The EFAST method was formed based on the Fourier amplitude test method (FAST) and Sobol’s method (Saltelli et al., 1999). The method integrated the merits of FAST and Sobol’s algorithm. It is a method that is based on variance decomposition and considers that the variance in the model output is caused by the parameters and interaction of various parameters. Therefore, through the variance decomposition, the contribution ratio of parameters, including parameter coupling effects to the total variance, represents the parameter sensitivity index. The basic principle is to use a certain conversion function to convert the spectrum curve of different parameter spaces expected in the model into a function curve with a common independent parameter. That is, \(Y = f\left( {x_{1} ,x_{2} ,x_{3} , \cdots ,x_{n} } \right)\) is converted into \(Y = f\left( s \right)\), converting the multidimensional space into one-dimensional space. Then the function is Fourier transformed, and the spectrum curve of the Fourier series of each frequency is extracted, following which the influence of a certain parameter change on the output variable can be obtained. It is expressed as the ratio of the variance of the result change caused by some parameters to the total variance (formula (1)).

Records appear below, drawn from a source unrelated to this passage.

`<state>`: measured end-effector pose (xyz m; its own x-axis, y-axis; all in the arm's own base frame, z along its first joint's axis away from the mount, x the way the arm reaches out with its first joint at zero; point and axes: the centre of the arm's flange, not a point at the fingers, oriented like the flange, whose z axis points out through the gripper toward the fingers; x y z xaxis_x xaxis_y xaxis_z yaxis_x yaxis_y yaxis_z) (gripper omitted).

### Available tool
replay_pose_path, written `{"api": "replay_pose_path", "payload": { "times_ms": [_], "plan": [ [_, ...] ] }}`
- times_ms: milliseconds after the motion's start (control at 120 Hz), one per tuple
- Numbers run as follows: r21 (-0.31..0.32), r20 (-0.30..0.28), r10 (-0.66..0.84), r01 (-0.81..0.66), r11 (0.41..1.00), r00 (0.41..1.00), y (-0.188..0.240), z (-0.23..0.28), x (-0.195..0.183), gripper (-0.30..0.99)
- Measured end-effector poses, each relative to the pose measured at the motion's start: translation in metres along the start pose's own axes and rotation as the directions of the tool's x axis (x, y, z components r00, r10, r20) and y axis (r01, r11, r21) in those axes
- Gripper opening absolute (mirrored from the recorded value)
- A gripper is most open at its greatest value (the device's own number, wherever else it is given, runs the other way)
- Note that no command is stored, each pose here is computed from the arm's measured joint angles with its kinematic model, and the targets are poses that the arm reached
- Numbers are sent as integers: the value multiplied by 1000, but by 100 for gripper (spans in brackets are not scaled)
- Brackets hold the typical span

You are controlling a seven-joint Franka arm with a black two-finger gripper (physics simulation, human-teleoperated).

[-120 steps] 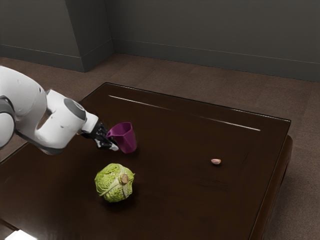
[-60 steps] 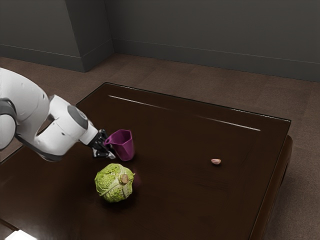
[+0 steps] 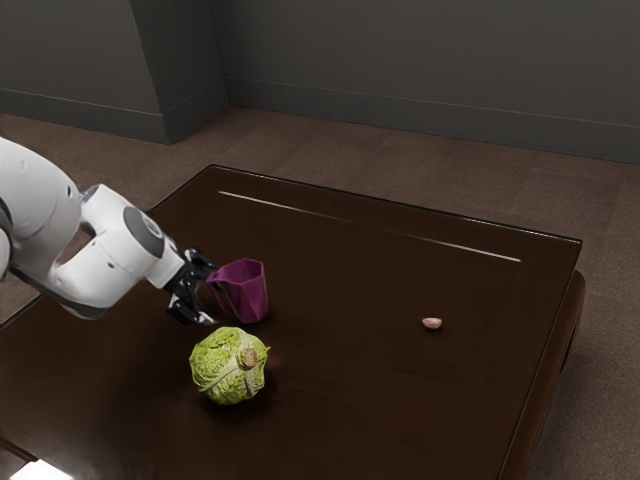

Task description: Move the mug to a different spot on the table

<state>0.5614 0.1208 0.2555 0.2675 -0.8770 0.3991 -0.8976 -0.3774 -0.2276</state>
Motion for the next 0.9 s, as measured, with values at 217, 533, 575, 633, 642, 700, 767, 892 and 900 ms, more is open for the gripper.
{"api": "replay_pose_path", "payload": {
  "times_ms": [217, 533, 575, 633, 642, 700, 767, 892, 900],
  "plan": [
    [69, -4, 5, -5, 998, 1000, -1, -68, -16, 64],
    [58, 218, 159, -175, 983, 963, -142, -238, 174, 67],
    [11, 242, 77, -82, 997, 967, -143, -232, 172, 67],
    [-35, 277, -36, 48, 998, 960, -140, -228, 165, 67],
    [-39, 281, -51, 65, 997, 958, -140, -229, 165, 67],
    [-59, 313, -148, 175, 983, 938, -135, -228, 164, 67],
    [-67, 346, -246, 286, 956, 905, -129, -226, 163, 67],
    [-51, 392, -396, 449, 892, 831, -122, -224, 164, 68],
    [-49, 394, -404, 458, 887, 825, -121, -224, 164, 68]
  ]
}}
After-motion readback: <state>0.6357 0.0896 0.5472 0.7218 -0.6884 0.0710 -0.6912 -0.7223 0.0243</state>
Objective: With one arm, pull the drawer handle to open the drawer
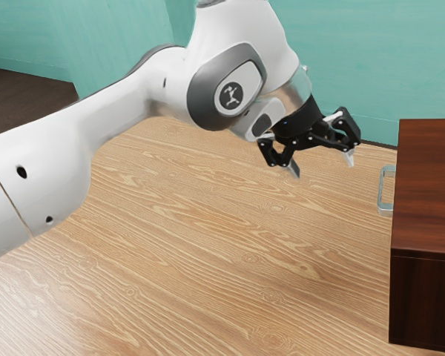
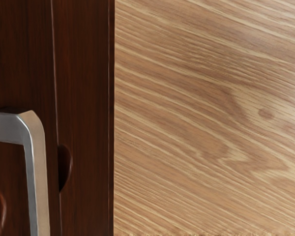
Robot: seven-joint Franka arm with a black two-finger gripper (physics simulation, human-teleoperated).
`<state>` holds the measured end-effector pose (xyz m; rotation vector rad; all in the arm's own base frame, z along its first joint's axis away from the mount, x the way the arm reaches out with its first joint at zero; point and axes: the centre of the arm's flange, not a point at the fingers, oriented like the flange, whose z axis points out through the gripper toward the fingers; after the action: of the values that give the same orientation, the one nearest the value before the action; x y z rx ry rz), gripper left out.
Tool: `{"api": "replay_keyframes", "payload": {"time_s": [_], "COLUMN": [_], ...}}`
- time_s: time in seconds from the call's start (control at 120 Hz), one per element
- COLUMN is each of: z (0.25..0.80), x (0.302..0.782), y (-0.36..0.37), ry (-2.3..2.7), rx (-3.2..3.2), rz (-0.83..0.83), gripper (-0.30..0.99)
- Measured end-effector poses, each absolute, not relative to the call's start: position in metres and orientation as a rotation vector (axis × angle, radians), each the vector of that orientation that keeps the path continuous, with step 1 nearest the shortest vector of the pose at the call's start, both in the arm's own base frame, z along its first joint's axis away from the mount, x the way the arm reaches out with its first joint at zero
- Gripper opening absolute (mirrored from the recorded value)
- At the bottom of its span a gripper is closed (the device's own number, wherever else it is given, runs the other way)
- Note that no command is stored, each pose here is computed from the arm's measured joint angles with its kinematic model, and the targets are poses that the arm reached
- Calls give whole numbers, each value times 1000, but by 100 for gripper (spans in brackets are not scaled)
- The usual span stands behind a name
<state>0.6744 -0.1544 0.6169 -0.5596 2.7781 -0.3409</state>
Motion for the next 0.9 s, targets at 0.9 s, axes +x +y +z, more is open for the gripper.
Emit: {"api": "replay_keyframes", "payload": {"time_s": [0.9], "z": [582], "x": [689], "y": [-149], "ry": [2672], "rx": [-398], "rz": [-501], "gripper": [69]}}
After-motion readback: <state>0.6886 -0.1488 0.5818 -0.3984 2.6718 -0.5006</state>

$$\begin{array}{*{20}c} {V = \mathop \sum \limits_{i} V_{i} + \mathop \sum \limits_{i \ne j} V_{ij} + \mathop \sum \limits_{i \ne j \ne k} V_{ijk} + \cdots + V_{12 \cdots n}.} \\ \end{array}$$

where V is the total variance of the model; Vi is the variance caused by a single parameter change of the model when the other parameters are unchanged, called the first-order variance. Vij is caused by the interaction between the two parameters, which is called the second-order variance. Similarly, Vijk is the third-order variance.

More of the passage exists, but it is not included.